El admirado Nietzsche del doctor Ritter así lo vio. Fue él, ese pensador maldito, y no Kant, quien cuestionó lo incuestionable. Quien socavó los cómodos y cínicos muros ilustrados para ilustrar lo que todo el mundo intuye: que los valores universales son el rey desnudo de Andersen. De esta guisa, dándole la vuelta a la tortilla, el nihilismo nietzscheano es la bandera ilustrada. El único discurso verdaderamente tolerante y abierto a la crítica, el que no la limita. No hay líneas rojas ni axiomas que haya que imponer de partida.

Ritter se pregunta en la soledad de su isla: ¿cuál es la filosofía que evitará que los conflictos se resuelvan mediante la violencia? ¿Que aplaque los ánimos y encauce el debate social hacia las palabras, al respeto al turno, al ataque a los argumentos y no a las personas? Nietzsche, el ilustrado antiilustrado, lega la respuesta: la anhelada es la filosofía que parte de la vacuidad de cualquier discurso con pretensiones universales.

El relativismo nihilista es la puerta hacia la tolerancia pacífica, el único camino que rechaza ab initio las pretensiones ilustradas: ningún relato está grabado en ninguna piedra del monte Sinaí. El final de la Ilustración entraña tomarse menos en serio a uno mismo, escuchar al rival, mantener los modales con humildad, defender las convicciones sin perder de vista la posibilidad del error, llegar al corolario hobbesiano de que la guerra, amén de cruel, es estúpida.

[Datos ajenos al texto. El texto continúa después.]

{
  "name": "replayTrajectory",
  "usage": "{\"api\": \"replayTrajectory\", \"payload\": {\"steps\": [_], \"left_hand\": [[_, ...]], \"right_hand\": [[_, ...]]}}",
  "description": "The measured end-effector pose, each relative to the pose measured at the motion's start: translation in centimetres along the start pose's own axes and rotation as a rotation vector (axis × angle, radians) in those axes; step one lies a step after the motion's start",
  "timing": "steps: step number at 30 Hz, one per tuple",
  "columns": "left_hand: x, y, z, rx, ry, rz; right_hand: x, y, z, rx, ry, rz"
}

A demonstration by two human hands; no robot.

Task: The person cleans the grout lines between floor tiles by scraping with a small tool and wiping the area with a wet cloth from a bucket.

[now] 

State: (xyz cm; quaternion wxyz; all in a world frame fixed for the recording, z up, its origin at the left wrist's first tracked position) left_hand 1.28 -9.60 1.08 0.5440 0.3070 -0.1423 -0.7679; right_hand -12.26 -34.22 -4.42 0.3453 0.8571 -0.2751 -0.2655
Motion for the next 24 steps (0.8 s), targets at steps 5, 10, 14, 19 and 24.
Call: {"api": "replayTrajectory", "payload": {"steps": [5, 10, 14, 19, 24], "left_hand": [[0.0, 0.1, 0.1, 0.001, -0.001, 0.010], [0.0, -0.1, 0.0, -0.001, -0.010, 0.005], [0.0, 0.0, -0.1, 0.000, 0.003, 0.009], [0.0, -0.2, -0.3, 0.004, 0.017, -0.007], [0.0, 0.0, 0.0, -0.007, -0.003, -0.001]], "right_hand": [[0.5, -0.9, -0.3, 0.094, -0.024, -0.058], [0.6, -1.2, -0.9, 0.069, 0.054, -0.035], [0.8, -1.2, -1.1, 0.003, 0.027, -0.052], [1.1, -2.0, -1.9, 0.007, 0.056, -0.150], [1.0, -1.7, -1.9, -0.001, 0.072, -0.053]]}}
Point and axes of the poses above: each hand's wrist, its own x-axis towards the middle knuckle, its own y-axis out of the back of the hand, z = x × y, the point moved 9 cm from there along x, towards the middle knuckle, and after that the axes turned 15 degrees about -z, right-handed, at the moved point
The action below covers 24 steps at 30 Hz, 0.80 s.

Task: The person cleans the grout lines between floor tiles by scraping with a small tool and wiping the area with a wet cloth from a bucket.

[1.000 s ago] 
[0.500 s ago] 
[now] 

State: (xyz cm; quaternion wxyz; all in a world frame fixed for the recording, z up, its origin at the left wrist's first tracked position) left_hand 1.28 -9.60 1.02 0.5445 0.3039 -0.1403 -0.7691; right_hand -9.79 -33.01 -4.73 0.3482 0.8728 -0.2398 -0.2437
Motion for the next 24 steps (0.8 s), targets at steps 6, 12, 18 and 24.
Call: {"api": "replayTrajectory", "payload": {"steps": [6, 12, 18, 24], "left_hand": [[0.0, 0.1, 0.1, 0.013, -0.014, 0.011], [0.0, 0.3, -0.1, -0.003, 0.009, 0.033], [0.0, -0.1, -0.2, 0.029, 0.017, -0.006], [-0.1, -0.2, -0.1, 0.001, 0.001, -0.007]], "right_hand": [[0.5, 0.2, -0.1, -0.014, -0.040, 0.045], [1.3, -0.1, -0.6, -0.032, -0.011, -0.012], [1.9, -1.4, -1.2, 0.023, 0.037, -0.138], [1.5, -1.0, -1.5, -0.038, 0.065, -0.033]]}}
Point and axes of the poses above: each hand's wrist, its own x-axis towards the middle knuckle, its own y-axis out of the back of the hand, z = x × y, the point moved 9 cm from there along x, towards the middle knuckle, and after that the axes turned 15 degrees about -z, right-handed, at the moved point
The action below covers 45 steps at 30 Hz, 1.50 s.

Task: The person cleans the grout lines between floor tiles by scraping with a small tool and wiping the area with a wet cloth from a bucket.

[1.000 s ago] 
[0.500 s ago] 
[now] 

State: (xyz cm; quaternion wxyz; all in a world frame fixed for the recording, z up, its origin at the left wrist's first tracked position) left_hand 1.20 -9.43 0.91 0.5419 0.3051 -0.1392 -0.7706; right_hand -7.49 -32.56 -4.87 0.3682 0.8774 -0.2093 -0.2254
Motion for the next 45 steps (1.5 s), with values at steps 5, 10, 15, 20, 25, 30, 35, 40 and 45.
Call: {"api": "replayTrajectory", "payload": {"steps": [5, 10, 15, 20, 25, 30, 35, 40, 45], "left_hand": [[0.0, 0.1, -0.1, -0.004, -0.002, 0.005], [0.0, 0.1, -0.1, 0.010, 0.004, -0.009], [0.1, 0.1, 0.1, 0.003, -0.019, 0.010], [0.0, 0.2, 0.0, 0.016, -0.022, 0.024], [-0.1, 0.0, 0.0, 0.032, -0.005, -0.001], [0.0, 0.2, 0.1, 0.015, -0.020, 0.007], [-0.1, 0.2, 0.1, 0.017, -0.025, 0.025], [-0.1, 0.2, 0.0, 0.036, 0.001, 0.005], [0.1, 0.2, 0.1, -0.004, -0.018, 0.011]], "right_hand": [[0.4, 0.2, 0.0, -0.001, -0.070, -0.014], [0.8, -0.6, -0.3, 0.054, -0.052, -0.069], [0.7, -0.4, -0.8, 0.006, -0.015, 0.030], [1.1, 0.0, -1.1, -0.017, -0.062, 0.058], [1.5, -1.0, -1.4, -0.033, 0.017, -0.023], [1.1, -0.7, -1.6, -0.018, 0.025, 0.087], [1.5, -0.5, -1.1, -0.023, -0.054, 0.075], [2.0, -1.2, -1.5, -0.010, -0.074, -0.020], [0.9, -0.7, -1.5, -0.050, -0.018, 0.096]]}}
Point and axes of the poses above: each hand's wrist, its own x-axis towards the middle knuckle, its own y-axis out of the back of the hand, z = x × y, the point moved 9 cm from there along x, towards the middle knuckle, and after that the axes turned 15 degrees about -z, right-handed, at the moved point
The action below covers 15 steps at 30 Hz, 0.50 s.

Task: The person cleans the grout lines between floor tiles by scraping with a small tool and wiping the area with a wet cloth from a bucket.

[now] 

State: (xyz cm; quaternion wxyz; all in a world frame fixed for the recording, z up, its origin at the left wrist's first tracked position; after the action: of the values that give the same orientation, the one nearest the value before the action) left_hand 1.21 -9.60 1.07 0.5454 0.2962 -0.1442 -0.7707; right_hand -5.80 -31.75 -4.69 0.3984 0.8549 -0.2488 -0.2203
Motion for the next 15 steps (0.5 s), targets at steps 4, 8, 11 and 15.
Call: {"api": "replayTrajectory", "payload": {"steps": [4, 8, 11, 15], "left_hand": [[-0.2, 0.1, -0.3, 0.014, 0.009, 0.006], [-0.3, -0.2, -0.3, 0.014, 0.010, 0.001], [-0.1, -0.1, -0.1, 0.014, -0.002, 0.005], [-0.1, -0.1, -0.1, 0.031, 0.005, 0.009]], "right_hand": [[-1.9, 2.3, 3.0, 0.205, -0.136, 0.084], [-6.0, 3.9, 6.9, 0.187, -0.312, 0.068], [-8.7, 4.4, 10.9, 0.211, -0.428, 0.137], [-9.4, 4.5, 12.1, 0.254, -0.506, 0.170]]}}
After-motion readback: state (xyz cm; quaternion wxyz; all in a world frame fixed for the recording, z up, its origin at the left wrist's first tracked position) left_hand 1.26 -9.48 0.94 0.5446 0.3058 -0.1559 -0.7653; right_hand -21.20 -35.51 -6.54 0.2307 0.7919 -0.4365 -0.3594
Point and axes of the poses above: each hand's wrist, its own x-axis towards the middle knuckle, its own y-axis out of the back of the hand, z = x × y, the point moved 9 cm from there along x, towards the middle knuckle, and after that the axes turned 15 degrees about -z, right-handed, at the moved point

Un famoso grafiti de Mayo del 68 rezaba: «Dios ha muerto, Marx ha muerto y yo ya no me encuentro muy bien». ¿Por qué no estás bien?, cabría preguntar al autor. Solamente la disolución de las certezas permitirá cuajar el diálogo. Por supuesto, los habrá que sigan recurriendo a la violencia, pero ¿acaso el discurso ilustrado la ha evitado alguna vez? En todo caso, la ha enmascarado o justificado, pero no eludido.

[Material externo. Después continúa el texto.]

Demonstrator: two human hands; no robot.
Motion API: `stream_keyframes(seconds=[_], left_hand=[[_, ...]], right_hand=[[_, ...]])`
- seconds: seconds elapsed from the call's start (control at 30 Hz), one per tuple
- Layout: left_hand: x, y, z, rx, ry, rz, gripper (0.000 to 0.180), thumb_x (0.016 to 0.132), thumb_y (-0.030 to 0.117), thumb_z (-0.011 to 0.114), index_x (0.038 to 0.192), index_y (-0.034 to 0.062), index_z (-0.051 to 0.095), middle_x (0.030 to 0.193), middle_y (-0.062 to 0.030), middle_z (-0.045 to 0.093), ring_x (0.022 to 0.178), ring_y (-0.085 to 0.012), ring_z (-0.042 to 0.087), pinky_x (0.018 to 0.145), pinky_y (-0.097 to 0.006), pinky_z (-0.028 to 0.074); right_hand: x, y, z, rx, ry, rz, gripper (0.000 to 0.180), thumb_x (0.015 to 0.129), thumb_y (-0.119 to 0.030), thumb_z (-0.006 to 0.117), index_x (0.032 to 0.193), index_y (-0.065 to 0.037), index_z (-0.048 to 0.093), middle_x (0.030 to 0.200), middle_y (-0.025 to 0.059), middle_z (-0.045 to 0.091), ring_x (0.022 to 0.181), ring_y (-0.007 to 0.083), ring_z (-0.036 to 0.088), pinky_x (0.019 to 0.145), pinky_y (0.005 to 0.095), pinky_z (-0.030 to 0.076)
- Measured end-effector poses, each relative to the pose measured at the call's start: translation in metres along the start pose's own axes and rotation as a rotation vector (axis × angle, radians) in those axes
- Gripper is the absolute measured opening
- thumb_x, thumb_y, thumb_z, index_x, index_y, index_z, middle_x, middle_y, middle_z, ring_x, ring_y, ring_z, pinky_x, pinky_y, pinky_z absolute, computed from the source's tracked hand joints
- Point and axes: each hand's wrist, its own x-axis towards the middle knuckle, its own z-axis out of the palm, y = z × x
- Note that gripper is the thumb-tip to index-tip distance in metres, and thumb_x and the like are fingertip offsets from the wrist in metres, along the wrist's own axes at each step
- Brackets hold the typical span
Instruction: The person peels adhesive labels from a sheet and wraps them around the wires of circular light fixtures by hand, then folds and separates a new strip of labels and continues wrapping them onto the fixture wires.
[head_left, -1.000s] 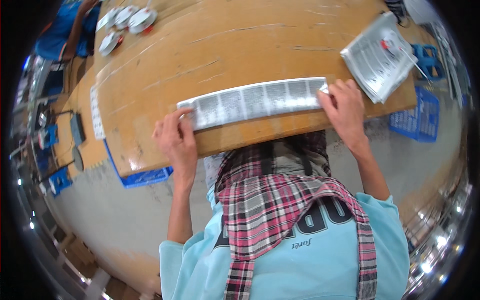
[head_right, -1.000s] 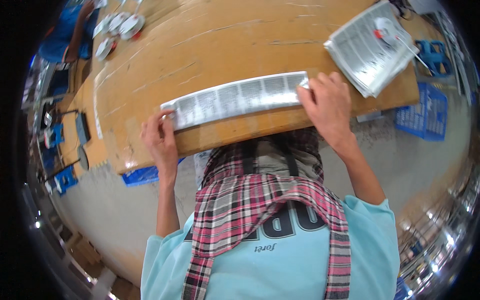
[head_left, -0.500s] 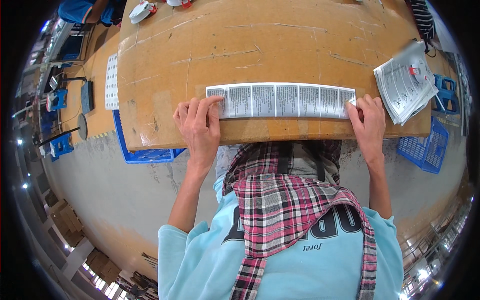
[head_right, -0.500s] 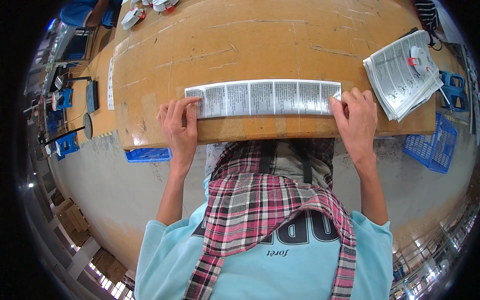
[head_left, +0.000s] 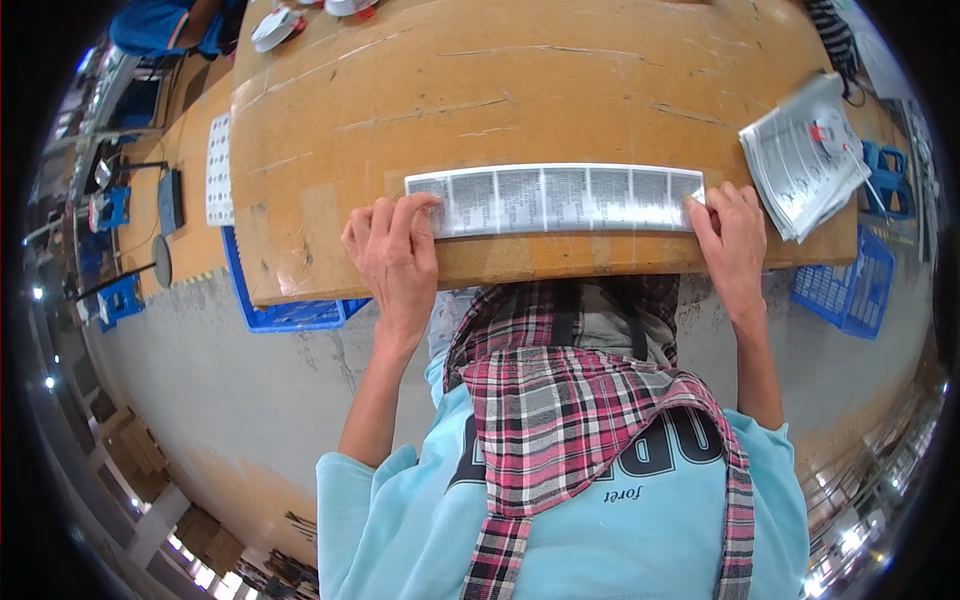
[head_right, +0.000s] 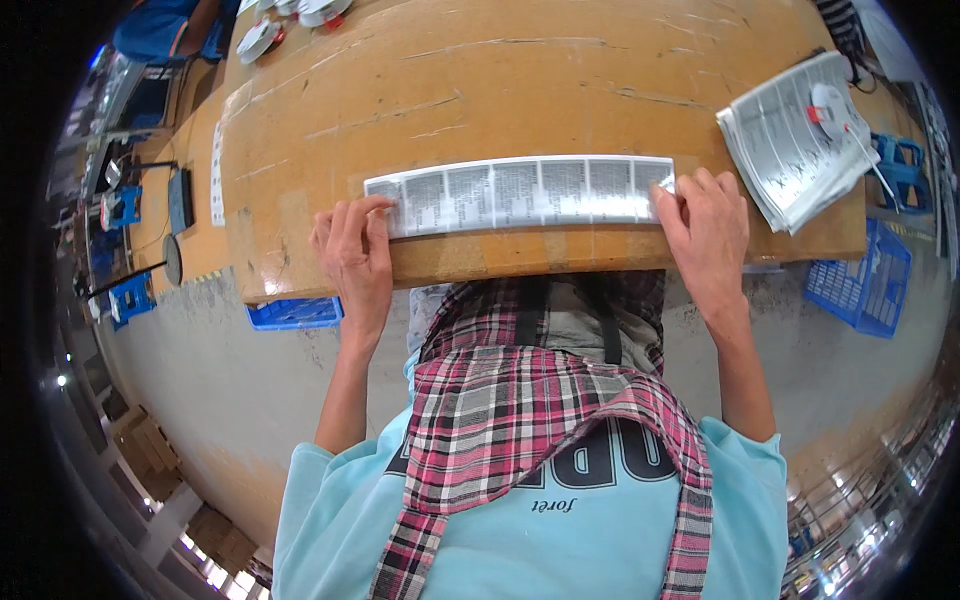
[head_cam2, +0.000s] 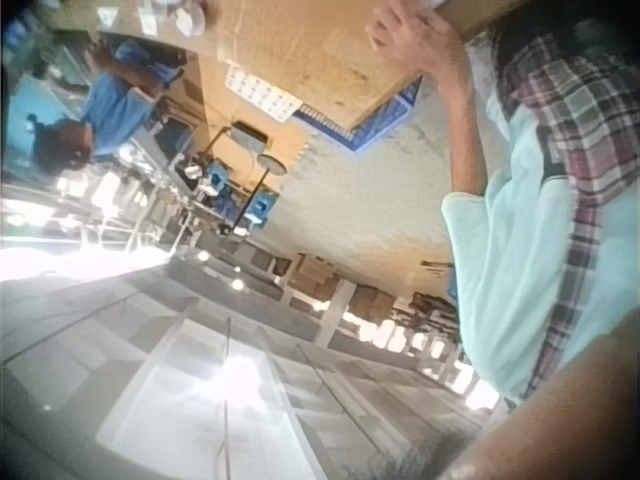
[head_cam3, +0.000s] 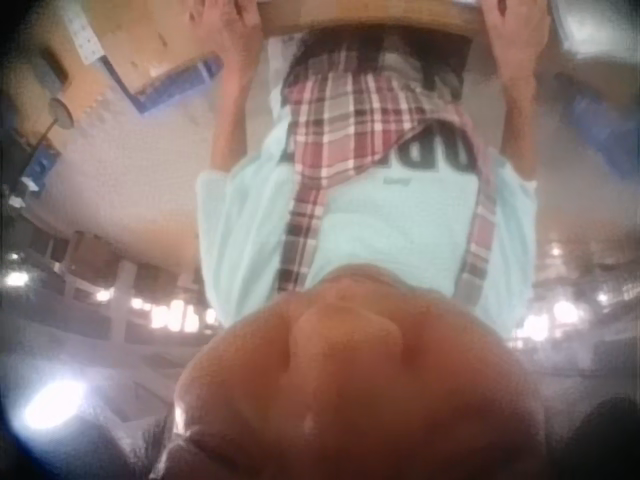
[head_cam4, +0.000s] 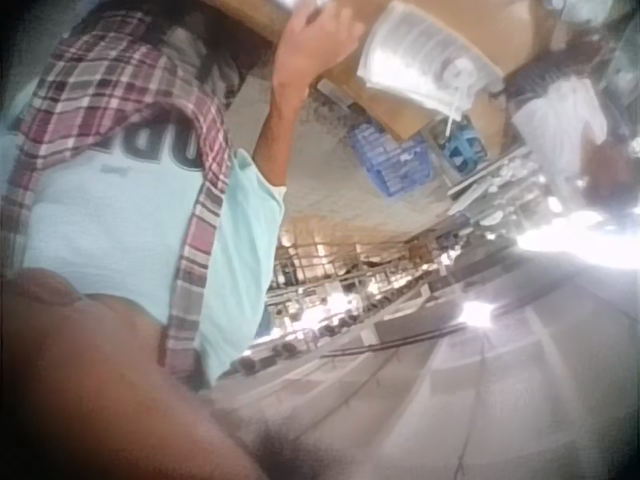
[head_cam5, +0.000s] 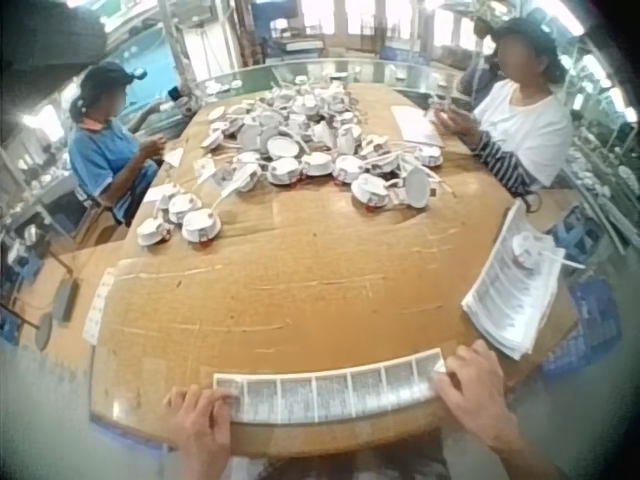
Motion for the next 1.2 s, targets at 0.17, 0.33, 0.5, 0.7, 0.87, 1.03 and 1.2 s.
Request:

Curiosamente, en Edén —así como, al parecer, en el caso real en que se inspiró— el final de los escasos habitantes de la isla no fue halagüeño: se acabaron traicionando y asesinando. No queremos que eso pase, ni en el terreno internacional ni en el local, pues no es bueno para nadie. Para evitarlo, entonemos juntos, con Nietzsche y el doctor Ritter, que la Ilustración ha muerto. ¡Viva la Ilustración!